== Segment start ==

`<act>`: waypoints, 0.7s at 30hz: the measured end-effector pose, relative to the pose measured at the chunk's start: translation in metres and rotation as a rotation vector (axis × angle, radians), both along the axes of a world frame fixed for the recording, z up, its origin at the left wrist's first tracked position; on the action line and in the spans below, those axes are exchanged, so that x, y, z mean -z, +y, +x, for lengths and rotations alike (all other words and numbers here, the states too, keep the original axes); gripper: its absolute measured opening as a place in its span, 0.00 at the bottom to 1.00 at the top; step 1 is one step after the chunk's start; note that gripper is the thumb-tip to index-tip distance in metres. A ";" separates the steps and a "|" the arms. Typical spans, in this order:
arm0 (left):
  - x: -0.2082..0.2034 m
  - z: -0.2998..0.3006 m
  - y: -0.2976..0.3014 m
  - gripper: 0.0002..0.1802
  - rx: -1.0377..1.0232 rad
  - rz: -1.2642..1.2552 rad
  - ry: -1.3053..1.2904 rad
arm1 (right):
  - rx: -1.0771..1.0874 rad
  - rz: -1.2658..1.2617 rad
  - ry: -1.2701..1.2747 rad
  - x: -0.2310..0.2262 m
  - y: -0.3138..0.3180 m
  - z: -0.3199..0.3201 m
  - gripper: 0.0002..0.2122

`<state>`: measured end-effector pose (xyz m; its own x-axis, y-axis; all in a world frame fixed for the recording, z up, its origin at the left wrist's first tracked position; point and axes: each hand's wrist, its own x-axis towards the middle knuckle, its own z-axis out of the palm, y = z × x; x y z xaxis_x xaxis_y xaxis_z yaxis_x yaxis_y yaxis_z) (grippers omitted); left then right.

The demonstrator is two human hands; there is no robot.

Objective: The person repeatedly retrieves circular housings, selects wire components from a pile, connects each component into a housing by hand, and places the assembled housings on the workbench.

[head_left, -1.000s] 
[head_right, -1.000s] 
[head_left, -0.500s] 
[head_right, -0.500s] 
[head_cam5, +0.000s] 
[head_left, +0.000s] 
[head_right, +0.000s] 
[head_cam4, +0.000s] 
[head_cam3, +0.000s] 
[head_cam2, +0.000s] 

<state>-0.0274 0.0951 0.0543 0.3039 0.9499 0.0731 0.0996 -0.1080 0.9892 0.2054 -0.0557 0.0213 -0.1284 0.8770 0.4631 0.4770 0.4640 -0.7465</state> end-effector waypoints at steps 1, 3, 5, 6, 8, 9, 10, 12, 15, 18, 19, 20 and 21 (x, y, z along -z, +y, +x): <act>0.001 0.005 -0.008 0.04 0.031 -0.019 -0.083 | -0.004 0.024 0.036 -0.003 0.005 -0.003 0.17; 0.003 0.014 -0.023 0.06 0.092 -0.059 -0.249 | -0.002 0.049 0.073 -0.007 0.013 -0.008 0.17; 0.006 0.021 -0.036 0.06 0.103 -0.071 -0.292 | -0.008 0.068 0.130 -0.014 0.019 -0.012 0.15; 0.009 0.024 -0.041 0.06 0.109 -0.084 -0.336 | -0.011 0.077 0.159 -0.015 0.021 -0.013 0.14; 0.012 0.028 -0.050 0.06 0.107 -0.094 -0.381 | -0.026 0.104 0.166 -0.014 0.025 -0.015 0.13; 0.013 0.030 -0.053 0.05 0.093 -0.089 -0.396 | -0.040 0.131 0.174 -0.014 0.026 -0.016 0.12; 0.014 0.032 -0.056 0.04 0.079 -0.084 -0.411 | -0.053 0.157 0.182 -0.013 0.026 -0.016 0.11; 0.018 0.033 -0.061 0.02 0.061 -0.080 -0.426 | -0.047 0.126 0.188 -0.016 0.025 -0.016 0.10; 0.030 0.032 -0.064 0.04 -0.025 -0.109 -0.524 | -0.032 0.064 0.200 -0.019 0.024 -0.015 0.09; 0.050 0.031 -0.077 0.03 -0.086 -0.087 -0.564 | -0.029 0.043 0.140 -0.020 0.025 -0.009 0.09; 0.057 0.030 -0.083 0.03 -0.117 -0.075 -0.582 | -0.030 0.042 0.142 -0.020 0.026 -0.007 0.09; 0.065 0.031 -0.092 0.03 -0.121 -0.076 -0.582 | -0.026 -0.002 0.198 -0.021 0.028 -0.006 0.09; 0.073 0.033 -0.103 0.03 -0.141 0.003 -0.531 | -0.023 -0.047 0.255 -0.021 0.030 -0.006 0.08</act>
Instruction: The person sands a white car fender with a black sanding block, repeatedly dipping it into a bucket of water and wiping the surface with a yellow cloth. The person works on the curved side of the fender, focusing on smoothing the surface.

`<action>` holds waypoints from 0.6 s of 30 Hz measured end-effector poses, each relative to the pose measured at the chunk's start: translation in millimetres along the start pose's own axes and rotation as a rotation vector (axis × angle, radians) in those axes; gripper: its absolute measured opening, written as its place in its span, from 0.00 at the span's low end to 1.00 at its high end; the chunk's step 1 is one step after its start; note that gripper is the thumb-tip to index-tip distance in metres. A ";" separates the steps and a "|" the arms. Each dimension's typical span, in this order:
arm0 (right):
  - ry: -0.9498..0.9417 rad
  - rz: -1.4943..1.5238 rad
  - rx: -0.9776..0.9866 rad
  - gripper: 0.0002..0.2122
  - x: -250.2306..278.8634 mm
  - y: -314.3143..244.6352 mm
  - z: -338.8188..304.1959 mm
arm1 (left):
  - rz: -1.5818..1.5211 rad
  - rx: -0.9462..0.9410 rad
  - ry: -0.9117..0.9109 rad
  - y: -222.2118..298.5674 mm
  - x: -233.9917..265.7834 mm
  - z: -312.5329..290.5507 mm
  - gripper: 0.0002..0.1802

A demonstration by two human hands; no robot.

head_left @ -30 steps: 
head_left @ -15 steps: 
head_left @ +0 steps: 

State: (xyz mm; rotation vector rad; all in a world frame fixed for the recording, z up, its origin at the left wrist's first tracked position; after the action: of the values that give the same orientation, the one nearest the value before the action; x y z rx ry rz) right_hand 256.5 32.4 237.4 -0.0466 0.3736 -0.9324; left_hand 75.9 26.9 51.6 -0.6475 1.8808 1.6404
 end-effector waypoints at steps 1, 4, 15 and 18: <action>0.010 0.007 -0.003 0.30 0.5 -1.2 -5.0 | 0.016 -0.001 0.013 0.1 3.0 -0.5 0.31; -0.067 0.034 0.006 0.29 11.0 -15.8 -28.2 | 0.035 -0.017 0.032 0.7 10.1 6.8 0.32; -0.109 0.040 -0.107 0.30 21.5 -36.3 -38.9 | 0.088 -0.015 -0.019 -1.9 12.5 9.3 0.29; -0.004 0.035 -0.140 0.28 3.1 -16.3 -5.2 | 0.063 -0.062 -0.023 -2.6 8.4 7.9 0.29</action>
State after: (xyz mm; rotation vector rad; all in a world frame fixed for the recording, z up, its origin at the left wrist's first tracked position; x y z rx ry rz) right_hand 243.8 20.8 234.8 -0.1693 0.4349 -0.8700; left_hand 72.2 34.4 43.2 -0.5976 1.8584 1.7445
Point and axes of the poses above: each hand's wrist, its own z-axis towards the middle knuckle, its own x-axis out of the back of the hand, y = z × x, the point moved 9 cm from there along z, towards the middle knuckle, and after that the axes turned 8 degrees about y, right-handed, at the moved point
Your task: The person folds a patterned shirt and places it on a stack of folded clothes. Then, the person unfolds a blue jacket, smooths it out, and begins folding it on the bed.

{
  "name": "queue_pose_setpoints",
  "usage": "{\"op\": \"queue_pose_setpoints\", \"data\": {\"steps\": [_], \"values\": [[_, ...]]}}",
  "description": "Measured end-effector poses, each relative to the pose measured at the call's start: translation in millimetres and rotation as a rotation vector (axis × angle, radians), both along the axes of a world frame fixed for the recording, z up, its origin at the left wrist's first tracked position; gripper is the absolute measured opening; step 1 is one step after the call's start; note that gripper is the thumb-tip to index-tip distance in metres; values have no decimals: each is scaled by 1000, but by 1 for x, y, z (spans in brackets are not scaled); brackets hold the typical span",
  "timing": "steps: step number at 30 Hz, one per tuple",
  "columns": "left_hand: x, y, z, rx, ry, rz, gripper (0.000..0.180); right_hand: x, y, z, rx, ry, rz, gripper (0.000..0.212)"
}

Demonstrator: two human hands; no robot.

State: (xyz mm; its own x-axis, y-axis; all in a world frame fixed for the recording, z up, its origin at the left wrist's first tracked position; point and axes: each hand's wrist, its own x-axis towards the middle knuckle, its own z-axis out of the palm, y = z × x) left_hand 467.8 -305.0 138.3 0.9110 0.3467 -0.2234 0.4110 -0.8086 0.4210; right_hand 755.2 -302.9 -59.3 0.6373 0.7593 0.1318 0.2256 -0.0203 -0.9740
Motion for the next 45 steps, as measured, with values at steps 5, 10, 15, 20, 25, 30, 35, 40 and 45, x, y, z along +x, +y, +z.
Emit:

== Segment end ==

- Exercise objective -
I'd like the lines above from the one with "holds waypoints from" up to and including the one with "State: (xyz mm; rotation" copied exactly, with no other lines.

- Answer space -
`<action>` holds waypoints from 0.6 s of 30 Hz measured end-effector poses, each relative to the pose measured at the chunk's start: translation in millimetres along the start pose's own axes and rotation as a rotation vector (axis × angle, radians) in those axes; gripper: its absolute measured opening, written as its place in its span, from 0.00 at the span's low end to 1.00 at its high end; the chunk's step 1 is one step after its start; note that gripper is the thumb-tip to index-tip distance in metres. A ";" separates the steps and a "|" the arms. Each dimension's typical span, in this order:
arm0 (right):
  - ry: -0.9498..0.9417 rad
  - rz: -1.4943..1.5238 rad
  - rx: -0.9776..0.9866 rad
  - gripper: 0.0002..0.2122
  - x: -250.2306..278.8634 mm
  - y: -314.3143..244.6352 mm
  - z: -338.8188..304.1959 mm
arm1 (left):
  - rz: -1.5818..1.5211 rad
  - rx: -0.9462..0.9410 rad
  - ry: -0.9117..0.9109 rad
  - y: -222.2118..298.5674 mm
  - x: -233.9917..265.7834 mm
  - z: -312.5329..290.5507 mm
  - gripper: 0.0002..0.1802

A demonstration by two human hands; no robot.

head_left @ -30 steps: 
head_left @ -15 steps: 
head_left @ +0 steps: 

State: (xyz mm; rotation vector rad; all in a world frame fixed for the recording, z up, its origin at the left wrist's first tracked position; after the action: of the values that give the same orientation, the one nearest the value before the action; x y z rx ry rz) right_hand 256.5 32.4 237.4 -0.0466 0.3736 -0.9324; left_hand 75.9 26.9 51.6 -0.6475 1.8808 1.6404

None of the exercise remains to be done.